Work instruction.
Search the records below for the line containing "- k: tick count". Output that line and all later lines exactly; output nothing else.

Start of Provided data

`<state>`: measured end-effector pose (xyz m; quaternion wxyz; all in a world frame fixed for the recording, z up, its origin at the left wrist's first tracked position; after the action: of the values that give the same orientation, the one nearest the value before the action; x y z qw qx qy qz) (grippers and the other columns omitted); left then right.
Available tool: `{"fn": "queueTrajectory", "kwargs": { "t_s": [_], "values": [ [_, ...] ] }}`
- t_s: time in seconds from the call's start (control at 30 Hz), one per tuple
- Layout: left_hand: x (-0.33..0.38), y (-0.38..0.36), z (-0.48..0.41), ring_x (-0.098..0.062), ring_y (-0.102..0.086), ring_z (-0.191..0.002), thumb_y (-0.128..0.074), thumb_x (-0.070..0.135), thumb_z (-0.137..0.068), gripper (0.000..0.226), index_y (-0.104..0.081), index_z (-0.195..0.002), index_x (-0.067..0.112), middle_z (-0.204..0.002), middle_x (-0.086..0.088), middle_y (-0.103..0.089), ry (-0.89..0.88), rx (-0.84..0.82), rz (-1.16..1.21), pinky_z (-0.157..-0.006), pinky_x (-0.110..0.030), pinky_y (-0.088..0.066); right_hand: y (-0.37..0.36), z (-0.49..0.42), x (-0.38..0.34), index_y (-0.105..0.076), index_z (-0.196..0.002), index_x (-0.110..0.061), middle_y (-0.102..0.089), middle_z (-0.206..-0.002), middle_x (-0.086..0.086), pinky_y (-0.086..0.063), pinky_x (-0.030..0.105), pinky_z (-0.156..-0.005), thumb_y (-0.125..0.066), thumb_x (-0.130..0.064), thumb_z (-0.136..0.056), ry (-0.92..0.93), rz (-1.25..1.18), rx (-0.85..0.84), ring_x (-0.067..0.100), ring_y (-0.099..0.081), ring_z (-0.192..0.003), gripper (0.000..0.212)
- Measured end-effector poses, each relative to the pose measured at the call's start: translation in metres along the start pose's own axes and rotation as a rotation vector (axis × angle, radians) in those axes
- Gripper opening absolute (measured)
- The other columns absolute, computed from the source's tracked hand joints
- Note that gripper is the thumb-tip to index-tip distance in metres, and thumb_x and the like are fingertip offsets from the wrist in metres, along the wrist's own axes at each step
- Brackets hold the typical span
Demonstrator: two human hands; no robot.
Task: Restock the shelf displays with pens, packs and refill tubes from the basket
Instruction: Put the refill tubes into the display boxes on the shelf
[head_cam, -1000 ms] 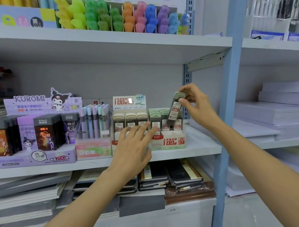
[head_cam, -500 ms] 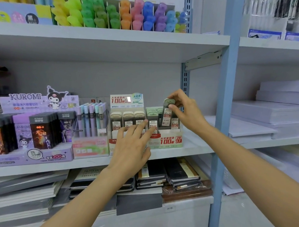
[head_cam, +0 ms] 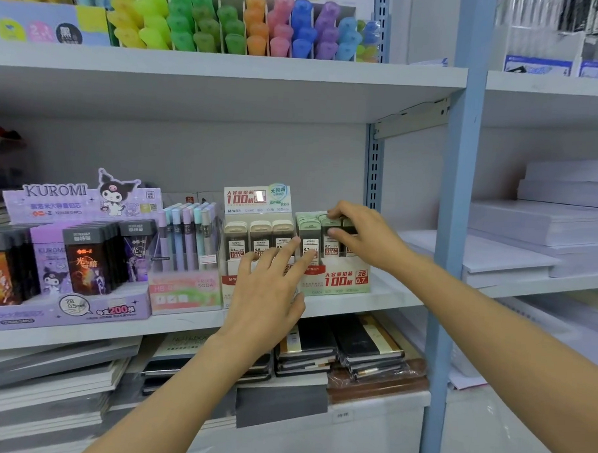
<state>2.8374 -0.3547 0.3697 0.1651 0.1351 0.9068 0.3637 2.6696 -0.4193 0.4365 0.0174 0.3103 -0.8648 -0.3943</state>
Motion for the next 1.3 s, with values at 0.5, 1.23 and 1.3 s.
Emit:
{"fn": "queueTrajectory", "kwargs": {
  "t_s": [0.5,1.23,1.3],
  "values": [
    [0.000,0.000,0.001,-0.018,-0.021,-0.143,-0.045,0.041,-0.094,0.069,-0.012,-0.154,0.030,-0.162,0.002,-0.014,-0.012,0.006,-0.001,-0.115,-0.042,-0.013,-0.009,-0.001,-0.032,-0.058,-0.123,-0.025,-0.059,-0.122,-0.006,-0.043,0.041,-0.102,-0.068,-0.034,-0.086,0.101,-0.035,0.021,0.012,-0.052,-0.113,0.039],
    [-0.006,0.001,0.000,-0.019,-0.007,-0.149,-0.040,0.047,-0.095,0.075,-0.007,-0.156,0.020,-0.163,0.002,-0.009,0.060,0.038,0.051,-0.118,-0.043,0.008,0.003,0.026,0.006,-0.034,-0.148,-0.029,-0.025,-0.158,-0.004,-0.023,0.045,-0.116,-0.043,-0.048,-0.097,-0.211,-0.309,0.096,0.016,-0.023,-0.145,0.054],
    [-0.006,0.002,0.002,-0.020,0.001,-0.150,-0.041,0.047,-0.094,0.077,-0.007,-0.155,0.017,-0.163,-0.001,-0.005,0.090,0.051,0.021,-0.118,-0.047,0.011,0.005,0.027,-0.014,-0.034,-0.148,-0.033,-0.019,-0.160,-0.007,-0.017,0.041,-0.115,-0.044,-0.049,-0.097,-0.066,-0.242,0.135,0.013,-0.017,-0.147,0.054]
  ]
}}
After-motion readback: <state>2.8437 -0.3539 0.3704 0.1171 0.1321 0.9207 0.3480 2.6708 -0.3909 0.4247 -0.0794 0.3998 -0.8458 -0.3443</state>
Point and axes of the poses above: each hand's wrist, its own z-axis away from the middle knuckle, its own y-axis out of the back of the hand, x = y × z, the point moved 6 cm from there along -z, towards the middle knuckle
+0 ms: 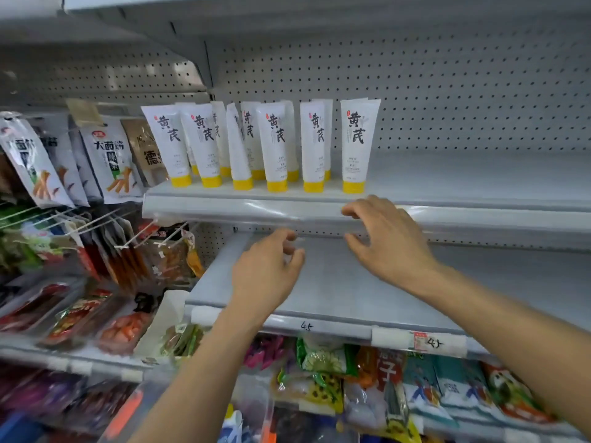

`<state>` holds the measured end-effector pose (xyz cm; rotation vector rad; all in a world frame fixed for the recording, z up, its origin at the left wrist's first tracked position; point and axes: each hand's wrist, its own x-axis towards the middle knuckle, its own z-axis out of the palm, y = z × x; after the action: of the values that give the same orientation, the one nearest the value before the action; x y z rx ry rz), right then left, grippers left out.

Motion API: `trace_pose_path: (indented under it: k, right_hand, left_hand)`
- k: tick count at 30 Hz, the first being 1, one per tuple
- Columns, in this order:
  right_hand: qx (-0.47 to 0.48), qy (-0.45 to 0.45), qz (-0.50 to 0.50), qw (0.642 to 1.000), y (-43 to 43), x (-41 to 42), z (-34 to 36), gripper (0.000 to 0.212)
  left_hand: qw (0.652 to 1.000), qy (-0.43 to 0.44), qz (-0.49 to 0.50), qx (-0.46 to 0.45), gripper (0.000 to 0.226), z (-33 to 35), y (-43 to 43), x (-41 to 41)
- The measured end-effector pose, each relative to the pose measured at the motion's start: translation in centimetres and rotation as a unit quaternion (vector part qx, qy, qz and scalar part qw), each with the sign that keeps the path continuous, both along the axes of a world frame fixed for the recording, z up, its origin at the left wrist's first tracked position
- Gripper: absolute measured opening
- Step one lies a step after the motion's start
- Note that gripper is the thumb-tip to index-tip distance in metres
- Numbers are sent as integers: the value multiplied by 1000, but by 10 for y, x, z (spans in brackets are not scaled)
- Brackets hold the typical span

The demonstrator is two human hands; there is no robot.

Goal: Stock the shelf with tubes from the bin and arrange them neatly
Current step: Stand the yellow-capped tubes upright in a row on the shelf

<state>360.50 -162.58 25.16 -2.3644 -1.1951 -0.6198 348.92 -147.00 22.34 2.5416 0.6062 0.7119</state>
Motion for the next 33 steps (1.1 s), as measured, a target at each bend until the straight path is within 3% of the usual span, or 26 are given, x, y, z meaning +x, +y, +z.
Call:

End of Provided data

Result for this exercise.
- k: tick count at 30 Hz, the first being 1, one per tuple
- Columns, in this order:
  right_hand: qx (-0.47 to 0.48), qy (-0.45 to 0.45), qz (-0.50 to 0.50), qw (0.642 to 1.000), y (-43 to 43), x (-41 to 42), z (-34 to 36), gripper (0.000 to 0.212)
  left_hand: qw (0.652 to 1.000), qy (-0.43 to 0.44), qz (-0.49 to 0.50), qx (-0.46 to 0.45), gripper (0.000 to 0.226), z (-33 to 35), y (-43 to 43), x (-41 to 41)
- The measured end-effector pose, each relative to the pose measured at the motion's start: translation in centimetres and rotation as a unit quaternion (vector part qx, qy, qz and scalar part qw), each with the sign that keeps the path continuous, both along the axes of a world frame fixed for the recording, z up, its origin at the left wrist's first tracked position
- Gripper: absolute measured opening
- Step one lies a step after the motion's start
- Note that gripper is the thumb-tip to index-tip distance in metres
- Numbers are sent as integers: the value multiplied by 1000, but by 10 for y, x, z (spans in brackets are not scaled)
- Brackets hold the typical span

The demonstrator is two human hands; there is no robot.

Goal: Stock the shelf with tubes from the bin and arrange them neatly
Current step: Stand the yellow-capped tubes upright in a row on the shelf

<state>360.50 -162.58 25.16 -2.3644 -1.1951 -0.6198 348.92 -147.00 22.34 2.5416 0.6062 0.7119</state>
Motion for the next 33 steps (1.1 s), as measured, a target at each bend until the straight path is within 3% of the usual span, or 26 are given, x, y, z meaning +x, +y, +z.
Call:

What came before is the finished answer.